Studies on cancer cell lines have shown that hypomethylation (loss of methylation) of the MDR1 gene promoter resulted in its overexpression and the acquisition of multidrug resistance.[27]

In a methotrexate resistant breast cancer cell line lacking drug uptake and folate carrier expression, administration of DAC, a DNA methylation inhibitor, effectively improved drug uptake and folate carrier expression.[28]

Acquired resistance to the alkylating drug fotemustine in melanoma cell showed high MGMT activity related to the hypermethylation of the MGMT gene exons.[29]
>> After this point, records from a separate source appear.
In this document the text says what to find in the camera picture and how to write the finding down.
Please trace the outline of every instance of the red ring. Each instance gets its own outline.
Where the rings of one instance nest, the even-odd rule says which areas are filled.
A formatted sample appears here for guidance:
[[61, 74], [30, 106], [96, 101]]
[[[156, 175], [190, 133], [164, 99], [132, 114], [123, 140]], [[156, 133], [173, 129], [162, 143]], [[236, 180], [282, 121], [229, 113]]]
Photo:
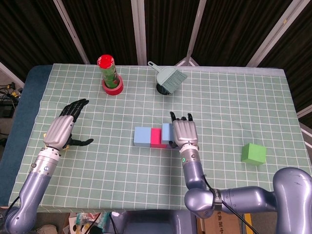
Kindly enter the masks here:
[[117, 95], [117, 94], [120, 94], [122, 92], [122, 90], [123, 90], [122, 78], [119, 75], [118, 75], [118, 78], [119, 78], [119, 85], [116, 88], [114, 88], [114, 89], [107, 88], [104, 79], [102, 80], [103, 89], [104, 89], [104, 91], [107, 94], [109, 94], [109, 95]]

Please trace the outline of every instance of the metal frame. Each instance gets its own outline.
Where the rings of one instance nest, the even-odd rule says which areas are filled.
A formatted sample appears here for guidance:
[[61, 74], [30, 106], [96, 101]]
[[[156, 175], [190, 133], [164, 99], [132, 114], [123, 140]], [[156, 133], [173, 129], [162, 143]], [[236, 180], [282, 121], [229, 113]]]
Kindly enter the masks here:
[[72, 21], [69, 18], [69, 15], [66, 11], [66, 8], [65, 8], [62, 0], [53, 0], [53, 2], [58, 9], [58, 12], [59, 12], [60, 16], [62, 17], [62, 20], [63, 20], [63, 22], [67, 28], [67, 31], [69, 32], [69, 34], [70, 34], [70, 36], [71, 36], [71, 38], [72, 38], [72, 40], [73, 40], [73, 42], [74, 42], [74, 44], [78, 50], [83, 62], [85, 64], [90, 64], [89, 59], [88, 59], [88, 57], [87, 57], [87, 55], [83, 49], [83, 46], [79, 40], [79, 37], [75, 31], [75, 28], [72, 24]]
[[247, 67], [257, 67], [294, 22], [310, 0], [294, 0], [250, 59]]
[[301, 118], [301, 117], [303, 117], [303, 116], [305, 116], [305, 115], [307, 115], [308, 113], [311, 113], [311, 112], [312, 112], [312, 105], [310, 105], [310, 106], [304, 108], [303, 110], [299, 111], [297, 113], [297, 117]]
[[199, 1], [197, 13], [196, 13], [196, 18], [195, 18], [194, 25], [193, 25], [192, 35], [191, 35], [191, 39], [190, 39], [190, 43], [189, 43], [189, 48], [187, 49], [187, 54], [186, 54], [186, 58], [185, 58], [186, 62], [190, 61], [191, 55], [193, 53], [197, 34], [198, 34], [198, 30], [199, 30], [199, 26], [201, 23], [201, 18], [203, 16], [203, 13], [205, 10], [205, 5], [206, 5], [206, 0], [200, 0]]
[[138, 65], [147, 65], [144, 0], [131, 0]]
[[21, 81], [16, 75], [13, 74], [2, 62], [0, 62], [0, 70], [3, 71], [9, 78], [11, 78], [14, 83], [19, 85], [21, 88], [24, 88], [25, 83]]
[[192, 35], [191, 35], [189, 47], [187, 49], [187, 54], [184, 59], [182, 59], [180, 62], [176, 64], [176, 66], [178, 67], [179, 66], [193, 66], [193, 67], [199, 66], [198, 63], [191, 56], [194, 50], [194, 46], [195, 46], [195, 42], [197, 39], [198, 30], [199, 30], [200, 23], [201, 23], [201, 18], [205, 10], [206, 2], [207, 0], [199, 0], [197, 13], [196, 13], [196, 17], [195, 17], [195, 21], [193, 25]]
[[299, 123], [300, 125], [300, 129], [301, 129], [301, 133], [304, 139], [304, 143], [306, 144], [307, 147], [312, 149], [312, 129], [309, 128], [308, 126], [304, 125], [303, 123]]

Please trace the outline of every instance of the red block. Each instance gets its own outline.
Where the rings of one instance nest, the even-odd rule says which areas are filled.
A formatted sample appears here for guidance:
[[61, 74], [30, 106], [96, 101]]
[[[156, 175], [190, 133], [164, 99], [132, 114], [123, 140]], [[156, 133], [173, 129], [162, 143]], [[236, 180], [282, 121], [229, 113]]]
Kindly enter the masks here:
[[152, 128], [151, 148], [161, 148], [161, 149], [167, 148], [167, 145], [161, 144], [161, 128]]

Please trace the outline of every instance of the green block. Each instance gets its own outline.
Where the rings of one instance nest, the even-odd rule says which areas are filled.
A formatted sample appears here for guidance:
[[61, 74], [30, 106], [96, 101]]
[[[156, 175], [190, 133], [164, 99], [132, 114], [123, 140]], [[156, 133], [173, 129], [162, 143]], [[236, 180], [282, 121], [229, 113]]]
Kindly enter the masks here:
[[253, 165], [263, 164], [266, 152], [267, 149], [264, 146], [249, 143], [243, 147], [241, 161]]

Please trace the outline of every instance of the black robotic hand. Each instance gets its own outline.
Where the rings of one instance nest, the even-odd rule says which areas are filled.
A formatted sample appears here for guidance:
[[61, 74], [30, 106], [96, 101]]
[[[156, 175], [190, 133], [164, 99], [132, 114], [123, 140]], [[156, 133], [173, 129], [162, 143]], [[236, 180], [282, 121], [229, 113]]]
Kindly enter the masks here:
[[64, 107], [59, 117], [52, 122], [43, 140], [47, 147], [61, 150], [67, 145], [85, 146], [93, 141], [93, 139], [87, 141], [73, 140], [71, 134], [82, 108], [88, 103], [88, 100], [81, 99]]

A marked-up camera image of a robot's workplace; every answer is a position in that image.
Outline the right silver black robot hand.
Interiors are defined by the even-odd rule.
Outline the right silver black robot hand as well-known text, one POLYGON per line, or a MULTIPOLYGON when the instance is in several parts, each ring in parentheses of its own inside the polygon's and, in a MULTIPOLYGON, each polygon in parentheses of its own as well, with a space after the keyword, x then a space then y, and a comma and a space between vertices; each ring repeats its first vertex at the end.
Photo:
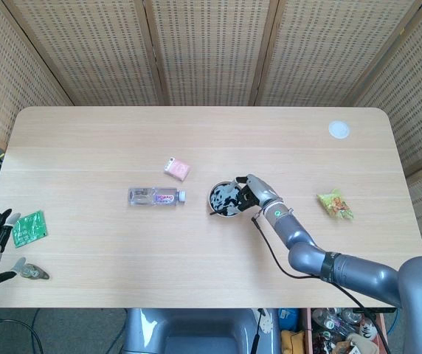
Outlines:
POLYGON ((273 202, 282 201, 272 187, 255 175, 240 176, 235 181, 237 184, 243 185, 237 194, 236 208, 239 212, 256 206, 265 209, 273 202))
In Imatinib resistant cell lines, silencing of the SOCS-3 gene via methylation has been shown to cause STAT3 protein activation, which resulted in uncontrolled proliferation.[30]
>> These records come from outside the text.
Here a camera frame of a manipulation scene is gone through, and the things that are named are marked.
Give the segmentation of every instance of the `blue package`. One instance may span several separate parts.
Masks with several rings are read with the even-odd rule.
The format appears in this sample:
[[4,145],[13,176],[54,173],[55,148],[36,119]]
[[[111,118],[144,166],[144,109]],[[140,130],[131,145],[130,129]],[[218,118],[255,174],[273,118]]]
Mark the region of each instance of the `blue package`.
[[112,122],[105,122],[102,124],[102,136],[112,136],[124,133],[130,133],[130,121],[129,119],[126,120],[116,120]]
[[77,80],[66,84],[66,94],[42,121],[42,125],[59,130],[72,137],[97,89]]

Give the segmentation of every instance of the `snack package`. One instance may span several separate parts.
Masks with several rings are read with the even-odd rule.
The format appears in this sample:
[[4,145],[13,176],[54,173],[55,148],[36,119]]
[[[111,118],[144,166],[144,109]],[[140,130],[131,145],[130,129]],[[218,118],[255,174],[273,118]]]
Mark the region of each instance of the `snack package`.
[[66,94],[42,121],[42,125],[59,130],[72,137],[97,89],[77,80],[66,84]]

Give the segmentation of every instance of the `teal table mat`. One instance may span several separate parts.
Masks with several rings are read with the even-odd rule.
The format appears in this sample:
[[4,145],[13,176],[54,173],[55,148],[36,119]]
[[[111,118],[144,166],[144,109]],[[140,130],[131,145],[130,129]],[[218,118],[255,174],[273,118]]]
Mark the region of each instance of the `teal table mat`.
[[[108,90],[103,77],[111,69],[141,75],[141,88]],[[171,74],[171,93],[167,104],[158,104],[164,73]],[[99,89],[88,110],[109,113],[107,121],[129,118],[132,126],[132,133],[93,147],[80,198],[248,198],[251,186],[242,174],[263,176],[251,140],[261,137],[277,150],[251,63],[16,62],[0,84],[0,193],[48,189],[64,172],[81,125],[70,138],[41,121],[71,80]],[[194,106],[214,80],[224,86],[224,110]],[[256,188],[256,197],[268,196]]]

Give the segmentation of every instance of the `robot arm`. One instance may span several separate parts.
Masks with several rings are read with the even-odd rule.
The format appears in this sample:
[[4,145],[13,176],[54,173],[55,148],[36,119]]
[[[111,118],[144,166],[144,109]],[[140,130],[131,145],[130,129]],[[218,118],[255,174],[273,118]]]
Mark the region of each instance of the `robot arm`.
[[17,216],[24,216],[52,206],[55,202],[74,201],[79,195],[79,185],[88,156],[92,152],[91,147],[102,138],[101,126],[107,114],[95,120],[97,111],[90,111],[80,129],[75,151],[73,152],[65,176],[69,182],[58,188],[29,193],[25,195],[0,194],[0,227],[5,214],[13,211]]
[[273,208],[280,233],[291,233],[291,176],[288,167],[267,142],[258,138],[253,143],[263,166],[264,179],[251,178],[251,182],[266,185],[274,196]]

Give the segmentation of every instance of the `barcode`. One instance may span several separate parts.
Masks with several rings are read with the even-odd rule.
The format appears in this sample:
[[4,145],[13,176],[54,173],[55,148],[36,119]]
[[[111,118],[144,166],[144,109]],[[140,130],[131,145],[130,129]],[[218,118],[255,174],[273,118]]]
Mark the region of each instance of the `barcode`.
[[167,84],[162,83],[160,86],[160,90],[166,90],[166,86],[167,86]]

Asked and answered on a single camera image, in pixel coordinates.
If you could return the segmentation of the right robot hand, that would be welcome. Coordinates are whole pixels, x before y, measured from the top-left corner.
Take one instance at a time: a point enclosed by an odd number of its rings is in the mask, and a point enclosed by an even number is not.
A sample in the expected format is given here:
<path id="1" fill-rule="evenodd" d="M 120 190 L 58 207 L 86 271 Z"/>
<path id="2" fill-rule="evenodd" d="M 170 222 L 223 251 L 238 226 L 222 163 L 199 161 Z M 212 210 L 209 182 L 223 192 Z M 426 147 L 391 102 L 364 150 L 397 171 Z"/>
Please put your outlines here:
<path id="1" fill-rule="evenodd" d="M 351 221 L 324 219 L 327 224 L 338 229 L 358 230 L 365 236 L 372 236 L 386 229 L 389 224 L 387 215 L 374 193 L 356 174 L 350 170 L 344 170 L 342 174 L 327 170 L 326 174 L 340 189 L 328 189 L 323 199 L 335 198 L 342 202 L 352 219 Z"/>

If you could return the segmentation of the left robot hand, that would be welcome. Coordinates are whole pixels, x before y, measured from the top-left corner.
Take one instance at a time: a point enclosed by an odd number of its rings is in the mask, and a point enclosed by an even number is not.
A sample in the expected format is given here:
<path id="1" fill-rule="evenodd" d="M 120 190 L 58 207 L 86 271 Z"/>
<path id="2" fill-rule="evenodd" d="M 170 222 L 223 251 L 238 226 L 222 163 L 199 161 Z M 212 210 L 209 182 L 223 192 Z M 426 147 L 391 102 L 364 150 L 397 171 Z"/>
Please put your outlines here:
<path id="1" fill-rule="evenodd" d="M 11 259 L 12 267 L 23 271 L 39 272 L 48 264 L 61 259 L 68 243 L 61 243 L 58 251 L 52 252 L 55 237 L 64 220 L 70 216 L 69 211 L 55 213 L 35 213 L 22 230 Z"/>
Genetic markers for drug sensitivity and resistance

Pharmacogenetics is playing an increasingly important role in antineoplastic treatment.[31] With the advancing rapid sequencing technologies, identifying and testing genetic markers for treatment sensitivity and potential resistance are becoming more accessible. While many genetic markers are being studied, certain markers are more representative and possess higher potential for clinical applications.[31]
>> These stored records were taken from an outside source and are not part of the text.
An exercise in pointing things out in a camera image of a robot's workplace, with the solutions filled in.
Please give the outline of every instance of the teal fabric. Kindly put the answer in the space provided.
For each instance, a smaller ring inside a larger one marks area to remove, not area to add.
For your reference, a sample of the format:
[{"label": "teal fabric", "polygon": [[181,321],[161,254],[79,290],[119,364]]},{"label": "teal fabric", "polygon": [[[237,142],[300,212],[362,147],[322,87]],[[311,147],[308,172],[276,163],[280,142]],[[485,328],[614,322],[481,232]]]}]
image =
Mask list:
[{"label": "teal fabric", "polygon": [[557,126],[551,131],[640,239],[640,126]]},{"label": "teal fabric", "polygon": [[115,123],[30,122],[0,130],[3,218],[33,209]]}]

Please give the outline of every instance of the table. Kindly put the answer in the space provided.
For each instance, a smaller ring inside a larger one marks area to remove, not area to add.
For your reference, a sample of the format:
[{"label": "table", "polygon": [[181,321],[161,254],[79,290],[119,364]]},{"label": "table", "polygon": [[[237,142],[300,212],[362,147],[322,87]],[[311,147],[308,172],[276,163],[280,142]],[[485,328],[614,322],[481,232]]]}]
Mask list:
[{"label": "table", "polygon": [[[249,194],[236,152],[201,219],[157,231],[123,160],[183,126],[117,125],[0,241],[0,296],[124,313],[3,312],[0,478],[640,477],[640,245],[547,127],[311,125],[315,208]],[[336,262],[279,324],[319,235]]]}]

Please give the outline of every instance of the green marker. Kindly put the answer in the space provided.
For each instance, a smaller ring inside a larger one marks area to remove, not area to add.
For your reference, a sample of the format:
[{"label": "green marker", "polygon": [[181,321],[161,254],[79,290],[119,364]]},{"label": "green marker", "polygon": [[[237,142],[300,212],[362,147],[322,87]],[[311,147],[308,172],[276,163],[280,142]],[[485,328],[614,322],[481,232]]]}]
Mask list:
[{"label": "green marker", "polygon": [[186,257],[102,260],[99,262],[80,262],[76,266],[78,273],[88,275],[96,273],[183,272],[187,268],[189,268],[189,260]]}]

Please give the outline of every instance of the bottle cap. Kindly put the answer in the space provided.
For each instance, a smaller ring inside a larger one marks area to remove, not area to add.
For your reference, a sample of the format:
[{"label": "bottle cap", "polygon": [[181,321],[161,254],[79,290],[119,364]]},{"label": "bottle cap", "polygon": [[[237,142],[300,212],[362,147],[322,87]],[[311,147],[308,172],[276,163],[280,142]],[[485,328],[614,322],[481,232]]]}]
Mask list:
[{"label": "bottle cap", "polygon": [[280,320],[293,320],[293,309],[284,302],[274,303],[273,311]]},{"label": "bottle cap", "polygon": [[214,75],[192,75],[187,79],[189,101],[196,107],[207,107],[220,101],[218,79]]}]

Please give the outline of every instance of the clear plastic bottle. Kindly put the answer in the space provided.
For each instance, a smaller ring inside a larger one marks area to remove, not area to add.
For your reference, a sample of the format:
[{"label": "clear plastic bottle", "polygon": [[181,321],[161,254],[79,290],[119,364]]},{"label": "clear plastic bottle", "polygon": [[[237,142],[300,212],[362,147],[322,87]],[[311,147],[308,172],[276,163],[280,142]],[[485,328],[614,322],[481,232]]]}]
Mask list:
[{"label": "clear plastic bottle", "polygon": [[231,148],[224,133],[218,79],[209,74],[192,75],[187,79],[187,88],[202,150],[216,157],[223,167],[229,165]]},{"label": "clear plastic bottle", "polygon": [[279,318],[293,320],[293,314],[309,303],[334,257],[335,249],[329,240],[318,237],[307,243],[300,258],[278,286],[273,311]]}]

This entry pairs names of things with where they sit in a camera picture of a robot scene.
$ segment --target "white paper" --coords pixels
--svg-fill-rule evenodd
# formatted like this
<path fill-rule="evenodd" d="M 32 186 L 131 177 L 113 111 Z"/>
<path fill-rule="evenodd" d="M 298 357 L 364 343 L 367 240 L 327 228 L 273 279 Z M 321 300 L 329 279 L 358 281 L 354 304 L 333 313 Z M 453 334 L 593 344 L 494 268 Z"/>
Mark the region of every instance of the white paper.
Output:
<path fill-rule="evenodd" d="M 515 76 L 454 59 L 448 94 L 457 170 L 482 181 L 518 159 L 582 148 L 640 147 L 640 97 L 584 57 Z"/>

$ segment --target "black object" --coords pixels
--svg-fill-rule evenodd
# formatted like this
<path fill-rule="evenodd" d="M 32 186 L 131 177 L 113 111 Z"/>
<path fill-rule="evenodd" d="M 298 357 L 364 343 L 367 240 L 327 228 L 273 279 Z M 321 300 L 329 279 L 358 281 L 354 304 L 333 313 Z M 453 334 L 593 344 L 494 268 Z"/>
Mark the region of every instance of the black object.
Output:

Characteristics of Pharmacogenetic Tests[31]
Marker Drug Major Conditions Clinical Implications
TYMS 5-Fluorouracil Colorectal, stomach, pancreatic cancer High TYMS may show poor response & less toxicity
DPYD 5-Fluorouracil Colorectal, stomach, pancreatic cancer DPD deficiency associated with higher risk of toxicity
UGT1A1 Irinotecan Colorectal cancer Decreased UGT1A1 activity may increase risk of toxicity
CYP2D6 Tamoxifen Breast cancer Patients with deficient CYP2D6 activity are at greater risks of relapse
EGFR Anti-EGFR therapy Colorectal, lung cancer Activation of EGFR pathways enhances tumor growth, progression, & resistance to therapy
KRAS Anti-EGFR therapy Colorectal, lung cancer KRAS mutation is associated with resistance to anti-EGFR therapy
FCGR3A Rituximab Non-Hodgkin's lymphoma FCRG3A 158Val/Val genotype may be associated with better response
BRCA1/BRCA2 Platinum Breast, ovarian cancer BRCA1/2-mutated cancers are more sensitive to DNA damage. Secondary intragenic mutations confer acquired resistance

Genetic approaches to overcome drug resistance

MDR proteins are known to be drug-resistance genes, and are highly expressed in various cancers. Inhibition of the MDR genes could result in sensitization of cells to therapeutics and a decrease in antineoplastic resistance. Reversin 121 (R121) is a high-affinity peptide for MDR, and use of R121 as a treatment for pancreatic cancer cells results in increased chemosensitivity and decreased proliferation.[32]

Aberrant NF-κB expression is found in many cancers, and NF-κB has been found to be involved in resistance to platinum-based chemotherapies, such as cisplatin. NF-κB inhibition by genistein in various cancer cell lines (prostate, breast, lung and pancreas) showed increased growth inhibition and an increase in chemosensitivity, seen as an increase in apoptosis induced by therapeutic agents.[33] However, targeting the NF-κB pathway can be difficult, as there can be many off-target and non-specific effects.

Expression of mutated TP53 causes defects in the apoptotic pathway, allowing cancerous cells to avoid death. Re-expression of the wild-type gene in cancer cells in vitro has been shown to inhibit cell proliferation, induce cell cycle arrest and apoptosis.[34]

In ovarian cancer, the ATP7B gene encodes for a copper efflux transporter, found to be upregulated in cisplatin-resistant cell lines and tumors. Development of antisense deoxynucleotides against ATP7B mRNA and treatment of an ovarian cancer cell line shows that inhibition of ATP7B increases sensitivity of the cells to cisplatin.[35]